Espagne : le procureur général interdit d'exercer

Le procureur général espagnol, Álvaro García Ortiz, a été condamné à une interdiction d'exercer sa fonction pendant deux ans et à une amende de 7 200 euros pour divulgation d'informations confidentielles. Il a également été condamné à indemniser à hauteur de 10 000 euros l'homme d'affaires Alberto González Amador, dont la compagne est la présidente de la région de Madrid, Isabel Díaz Ayuso (PP). Il est reproché à Ortiz d'avoir divulgué un mail confidentiel mettant en cause Amador.

Ouvrir/fermer tous les articles
El País (ES) /

Un choc institutionnel sans précédent

El País constate un contrecoup global en termes d'image :

«La Cour n'a malheureusement pas été en mesure de trouver un consensus parmi les sept juges, parmi lesquels cinq sont d'obédience conservatrice et deux progressiste. … Ce désaccord et le sentiment d'une décision prise à la va-vite nuisent fortement à la réputation de la justice. Dès le départ, cette affaire a revêtu une dimension politique évidente. … La condamnation pénale d'un procureur général en exercice constitue un choc institutionnel sans précédent en Espagne. Peut-être qu'une démission aurait pu calmer la tempête, mais quoi qu'il en soit, ceux qui célèbrent aujourd'hui une victoire politique feraient bien de songer à l'impact que celle-ci entraîne pour les institutions du pays.»

El Mundo (ES) /

La condamnation d'une récupération politique

El Mundo félicite les juges pour leur décision :

«Le verdict est une expression de la force de la Cour suprême. … Face aux narratifs alternatifs de médias qui se considèrent 'de référence' et en dépit d'une ingérence massive du gouvernement, la justice a agi. … Le gouvernement n'a cessé de défendre le procureur général tout en caricaturant la justice, la qualifiant de corps majoritairement de droite. … García Ortiz quitte ses fonctions pour un grave délit, indissociable de son servilisme envers les intérêts du gouvernement.

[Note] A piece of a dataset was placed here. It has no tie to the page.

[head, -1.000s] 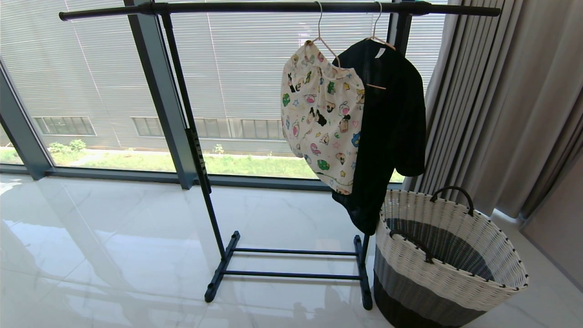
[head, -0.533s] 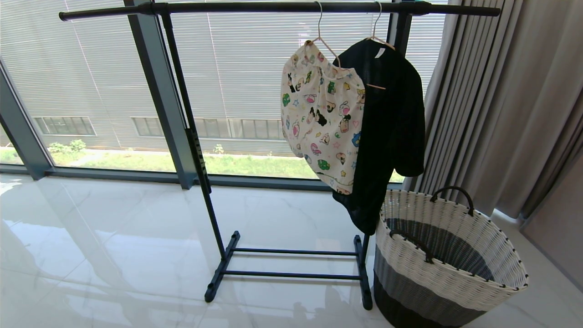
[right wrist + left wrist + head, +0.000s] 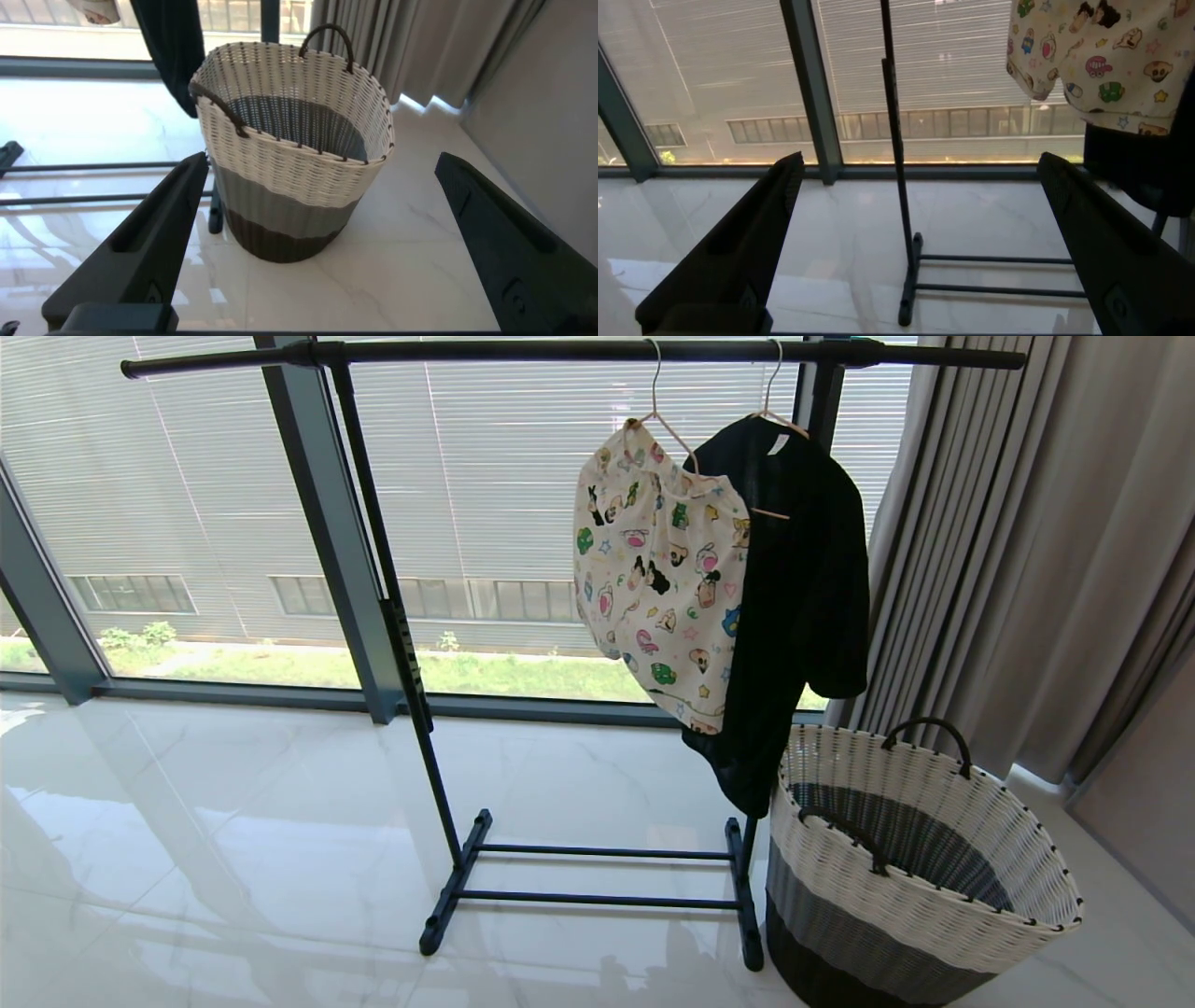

Pour cette raison, la condamnation dépasse largement sa propre personne.»

eldiario.es (ES) /

Une notion de confidentialité obsolète

Pour l'auteure d'eldiario.es Irene Lozano, il n'y a eu aucun délit :

«J'ai beaucoup de doutes concernant le principe du secret sous sa forme actuelle. Les informations relayées par des médias numériques se multiplient et sont disponibles simultanément. Le fameux courriel [relayé] a existé à plusieurs endroits. Une information à laquelle accèdent 600 personnes est-elle toujours secrète ? … Dans un monde analogique, le document aurait été gardé sous clé dans un tiroir. Mais dans l'infosphère, il n'y a pas de tiroirs. … Les cinq juges conservateurs ont déclaré [Álvaro García Ortiz] coupable, en vertu d'une notion juridique du secret radicalement obsolète. … La Cour suprême l'a condamné pour violation d'un secret qui n'existait pas.»